**Extracted records**
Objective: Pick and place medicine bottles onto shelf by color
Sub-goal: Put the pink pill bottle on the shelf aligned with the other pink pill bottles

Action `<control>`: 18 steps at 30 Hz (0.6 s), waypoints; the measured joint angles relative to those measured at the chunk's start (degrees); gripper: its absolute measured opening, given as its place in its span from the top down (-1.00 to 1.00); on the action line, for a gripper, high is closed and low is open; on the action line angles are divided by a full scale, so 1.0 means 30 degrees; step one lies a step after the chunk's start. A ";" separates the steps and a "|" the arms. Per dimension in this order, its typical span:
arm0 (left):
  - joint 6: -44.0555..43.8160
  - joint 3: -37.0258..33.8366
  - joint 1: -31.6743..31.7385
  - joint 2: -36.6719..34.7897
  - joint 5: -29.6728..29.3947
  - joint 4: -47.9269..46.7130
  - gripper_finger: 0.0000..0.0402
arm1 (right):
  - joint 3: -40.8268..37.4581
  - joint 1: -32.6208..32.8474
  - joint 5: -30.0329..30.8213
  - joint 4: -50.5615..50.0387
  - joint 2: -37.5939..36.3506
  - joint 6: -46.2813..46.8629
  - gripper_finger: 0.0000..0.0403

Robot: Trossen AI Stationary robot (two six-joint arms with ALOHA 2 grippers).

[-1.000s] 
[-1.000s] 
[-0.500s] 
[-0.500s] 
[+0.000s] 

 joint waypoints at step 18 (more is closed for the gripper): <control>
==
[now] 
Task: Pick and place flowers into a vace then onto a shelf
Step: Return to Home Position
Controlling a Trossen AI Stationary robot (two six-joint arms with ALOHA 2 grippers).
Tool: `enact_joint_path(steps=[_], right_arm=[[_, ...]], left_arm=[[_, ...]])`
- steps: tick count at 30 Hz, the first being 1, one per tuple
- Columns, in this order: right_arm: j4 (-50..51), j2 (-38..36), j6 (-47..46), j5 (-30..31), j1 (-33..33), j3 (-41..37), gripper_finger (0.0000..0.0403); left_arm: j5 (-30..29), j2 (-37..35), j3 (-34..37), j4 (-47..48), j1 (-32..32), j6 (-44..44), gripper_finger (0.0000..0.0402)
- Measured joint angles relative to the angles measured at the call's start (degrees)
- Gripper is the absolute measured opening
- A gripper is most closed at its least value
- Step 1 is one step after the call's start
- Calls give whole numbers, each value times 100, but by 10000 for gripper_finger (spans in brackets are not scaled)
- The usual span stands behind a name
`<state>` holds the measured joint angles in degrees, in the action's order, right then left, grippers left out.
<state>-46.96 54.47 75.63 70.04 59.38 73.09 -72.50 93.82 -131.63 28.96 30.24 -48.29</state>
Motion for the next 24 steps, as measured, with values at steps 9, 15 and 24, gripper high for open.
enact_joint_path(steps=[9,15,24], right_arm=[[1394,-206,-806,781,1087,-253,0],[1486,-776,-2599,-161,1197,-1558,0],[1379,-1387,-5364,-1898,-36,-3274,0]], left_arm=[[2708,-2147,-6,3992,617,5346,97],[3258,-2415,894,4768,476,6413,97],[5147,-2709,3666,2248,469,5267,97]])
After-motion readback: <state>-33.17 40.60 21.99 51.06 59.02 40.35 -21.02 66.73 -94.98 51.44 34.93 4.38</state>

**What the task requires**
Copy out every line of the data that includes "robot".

**Problem solution**
Robot: Trossen AI Stationary robot (two six-joint arms with ALOHA 2 grippers).
Controlling a Trossen AI Stationary robot (two six-joint arms with ALOHA 2 grippers).

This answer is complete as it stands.